Supplied information →
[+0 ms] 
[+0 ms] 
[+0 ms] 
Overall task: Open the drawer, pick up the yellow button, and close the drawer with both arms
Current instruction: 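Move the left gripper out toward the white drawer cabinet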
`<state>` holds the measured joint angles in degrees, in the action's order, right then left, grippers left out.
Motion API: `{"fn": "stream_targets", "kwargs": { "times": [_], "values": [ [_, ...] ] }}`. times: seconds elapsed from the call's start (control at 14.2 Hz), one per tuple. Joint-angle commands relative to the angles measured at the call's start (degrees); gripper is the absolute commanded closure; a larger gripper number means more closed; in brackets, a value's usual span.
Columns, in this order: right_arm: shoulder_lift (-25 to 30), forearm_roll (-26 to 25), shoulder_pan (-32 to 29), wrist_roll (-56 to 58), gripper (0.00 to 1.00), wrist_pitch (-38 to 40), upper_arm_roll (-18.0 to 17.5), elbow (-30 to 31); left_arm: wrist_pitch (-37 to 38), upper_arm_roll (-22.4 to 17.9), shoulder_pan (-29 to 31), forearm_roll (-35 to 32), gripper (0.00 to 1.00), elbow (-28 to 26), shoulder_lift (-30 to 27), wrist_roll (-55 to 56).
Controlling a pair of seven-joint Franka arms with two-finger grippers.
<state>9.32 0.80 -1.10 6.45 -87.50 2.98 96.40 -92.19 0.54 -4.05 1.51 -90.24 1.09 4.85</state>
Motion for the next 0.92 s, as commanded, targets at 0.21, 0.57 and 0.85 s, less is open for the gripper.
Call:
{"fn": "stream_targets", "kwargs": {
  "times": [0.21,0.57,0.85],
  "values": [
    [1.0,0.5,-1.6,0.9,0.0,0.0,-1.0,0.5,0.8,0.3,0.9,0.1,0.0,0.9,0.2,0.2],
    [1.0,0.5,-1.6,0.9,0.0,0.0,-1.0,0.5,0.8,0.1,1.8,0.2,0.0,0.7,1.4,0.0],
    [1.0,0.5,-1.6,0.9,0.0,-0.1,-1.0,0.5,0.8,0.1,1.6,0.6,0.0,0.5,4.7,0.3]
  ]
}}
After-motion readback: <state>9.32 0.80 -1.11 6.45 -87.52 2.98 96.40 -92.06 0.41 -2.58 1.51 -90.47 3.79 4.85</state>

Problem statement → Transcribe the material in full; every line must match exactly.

Written answer →
[+0 ms] 
[+0 ms] 
[+0 ms] 
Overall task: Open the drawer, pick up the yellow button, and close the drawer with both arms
Current instruction: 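Move the left gripper out toward the white drawer cabinet
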`<state>` holds the measured joint angles in degrees, in the action's order, right then left, grippers left out.
Motion API: `{"fn": "stream_targets", "kwargs": { "times": [_], "values": [ [_, ...] ] }}`. times: seconds elapsed from the call's start (control at 14.2 Hz), one per tuple. Joint-angle commands relative to the angles measured at the call's start (degrees); gripper is the absolute commanded closure; a larger gripper number means more closed; in brackets, a value's usual span.
Columns, in this order: right_arm: shoulder_lift (-25 to 30), forearm_roll (-26 to 25), shoulder_pan (-32 to 29), wrist_roll (-56 to 58), gripper (0.00 to 1.00), wrist_pitch (-38 to 40), upper_arm_roll (-18.0 to 17.5), elbow (-30 to 31); left_arm: wrist_pitch (-37 to 38), upper_arm_roll (-22.4 to 17.9), shoulder_pan (-29 to 31), forearm_roll (-35 to 32), gripper (0.00 to 1.00), elbow (-28 to 26), shoulder_lift (-30 to 27), wrist_roll (-55 to 56).
Controlling a pair of seven-joint Franka arms with two-finger grippers.
<state>9.32 0.80 -1.10 6.45 -87.50 2.98 96.40 -92.19 0.54 -4.05 1.51 -90.24 1.09 4.85</state>
Motion for the next 0.92 s, as commanded, targets at 0.21, 0.57 and 0.85 s, less is open for the gripper.
Call:
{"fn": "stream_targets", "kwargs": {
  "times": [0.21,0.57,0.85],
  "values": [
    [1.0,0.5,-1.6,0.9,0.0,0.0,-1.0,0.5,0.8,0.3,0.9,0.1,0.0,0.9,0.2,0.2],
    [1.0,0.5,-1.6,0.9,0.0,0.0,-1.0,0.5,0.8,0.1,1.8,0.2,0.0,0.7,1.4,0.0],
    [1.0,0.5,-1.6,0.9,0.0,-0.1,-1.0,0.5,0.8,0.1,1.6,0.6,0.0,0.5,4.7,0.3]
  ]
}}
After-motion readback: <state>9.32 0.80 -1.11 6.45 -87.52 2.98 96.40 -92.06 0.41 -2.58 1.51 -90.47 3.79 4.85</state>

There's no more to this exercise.